* **TASK DESCRIPTION**
Whenever a line below holds the word "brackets", copy that line.

* **ENTRIES SUPPLIED**
▬▬▬

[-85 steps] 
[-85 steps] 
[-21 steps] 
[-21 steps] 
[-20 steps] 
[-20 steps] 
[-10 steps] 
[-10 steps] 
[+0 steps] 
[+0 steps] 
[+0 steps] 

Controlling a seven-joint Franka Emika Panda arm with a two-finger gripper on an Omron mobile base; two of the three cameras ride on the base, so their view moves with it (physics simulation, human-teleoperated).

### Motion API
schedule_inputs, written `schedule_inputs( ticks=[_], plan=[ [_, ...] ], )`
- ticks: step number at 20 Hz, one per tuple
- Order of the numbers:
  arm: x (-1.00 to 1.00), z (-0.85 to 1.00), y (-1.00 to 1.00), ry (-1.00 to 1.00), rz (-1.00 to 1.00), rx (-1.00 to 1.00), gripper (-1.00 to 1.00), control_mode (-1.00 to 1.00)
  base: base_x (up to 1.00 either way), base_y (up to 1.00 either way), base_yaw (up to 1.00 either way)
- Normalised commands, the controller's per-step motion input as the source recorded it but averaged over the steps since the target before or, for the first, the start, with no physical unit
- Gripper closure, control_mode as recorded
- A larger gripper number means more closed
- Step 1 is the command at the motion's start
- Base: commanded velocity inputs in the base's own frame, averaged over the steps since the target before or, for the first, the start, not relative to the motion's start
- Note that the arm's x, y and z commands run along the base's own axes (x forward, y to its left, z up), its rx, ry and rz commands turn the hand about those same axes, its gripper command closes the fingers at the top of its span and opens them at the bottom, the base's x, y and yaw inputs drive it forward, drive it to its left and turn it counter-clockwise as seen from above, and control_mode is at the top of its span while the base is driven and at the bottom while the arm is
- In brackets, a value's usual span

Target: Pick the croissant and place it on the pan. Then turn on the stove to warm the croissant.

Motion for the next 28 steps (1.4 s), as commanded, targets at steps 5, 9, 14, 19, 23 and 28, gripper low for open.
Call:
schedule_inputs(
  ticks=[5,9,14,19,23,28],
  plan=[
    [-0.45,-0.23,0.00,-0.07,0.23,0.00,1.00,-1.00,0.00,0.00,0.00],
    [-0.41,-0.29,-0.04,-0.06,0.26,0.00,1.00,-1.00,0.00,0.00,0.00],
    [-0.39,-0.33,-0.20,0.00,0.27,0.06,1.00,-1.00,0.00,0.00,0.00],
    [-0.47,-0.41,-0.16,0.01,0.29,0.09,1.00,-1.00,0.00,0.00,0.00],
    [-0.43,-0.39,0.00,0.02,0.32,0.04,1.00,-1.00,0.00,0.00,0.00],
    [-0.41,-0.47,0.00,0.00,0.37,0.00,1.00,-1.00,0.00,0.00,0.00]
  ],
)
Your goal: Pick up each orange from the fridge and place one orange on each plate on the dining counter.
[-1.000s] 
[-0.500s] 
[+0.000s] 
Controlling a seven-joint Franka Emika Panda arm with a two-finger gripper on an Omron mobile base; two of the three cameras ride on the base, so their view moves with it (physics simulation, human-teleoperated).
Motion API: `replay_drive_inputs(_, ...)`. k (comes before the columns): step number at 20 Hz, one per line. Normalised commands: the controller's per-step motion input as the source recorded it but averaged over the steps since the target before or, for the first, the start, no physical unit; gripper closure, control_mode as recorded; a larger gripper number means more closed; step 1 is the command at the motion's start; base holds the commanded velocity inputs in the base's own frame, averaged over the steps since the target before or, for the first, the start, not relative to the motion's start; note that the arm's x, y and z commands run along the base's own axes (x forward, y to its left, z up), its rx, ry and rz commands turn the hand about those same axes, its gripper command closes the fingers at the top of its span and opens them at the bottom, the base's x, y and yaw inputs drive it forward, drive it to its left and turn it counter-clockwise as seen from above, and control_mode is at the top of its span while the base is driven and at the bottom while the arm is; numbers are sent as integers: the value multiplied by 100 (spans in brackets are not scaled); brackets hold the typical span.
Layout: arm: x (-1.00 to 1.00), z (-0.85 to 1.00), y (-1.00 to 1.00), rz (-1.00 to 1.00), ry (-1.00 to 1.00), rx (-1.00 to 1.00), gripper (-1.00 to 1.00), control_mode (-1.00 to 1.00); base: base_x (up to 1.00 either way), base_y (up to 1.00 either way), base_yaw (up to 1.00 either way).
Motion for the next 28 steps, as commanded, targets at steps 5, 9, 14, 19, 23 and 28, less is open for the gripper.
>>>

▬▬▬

* **SOLUTION FOR THIS PROBLEM**
- In brackets, a value's usual span
Motion API: `replay_drive_inputs(_, ...)`. k (comes before the columns): step number at 20 Hz, one per line. Normalised commands: the controller's per-step motion input as the source recorded it but averaged over the steps since the target before or, for the first, the start, no physical unit; gripper closure, control_mode as recorded; a larger gripper number means more closed; step 1 is the command at the motion's start; base holds the commanded velocity inputs in the base's own frame, averaged over the steps since the target before or, for the first, the start, not relative to the motion's start; note that the arm's x, y and z commands run along the base's own axes (x forward, y to its left, z up), its rx, ry and rz commands turn the hand about those same axes, its gripper command closes the fingers at the top of its span and opens them at the bottom, the base's x, y and yaw inputs drive it forward, drive it to its left and turn it counter-clockwise as seen from above, and control_mode is at the top of its span while the base is driven and at the bottom while the arm is; numbers are sent as integers: the value multiplied by 100 (spans in brackets are not scaled); brackets hold the typical span.

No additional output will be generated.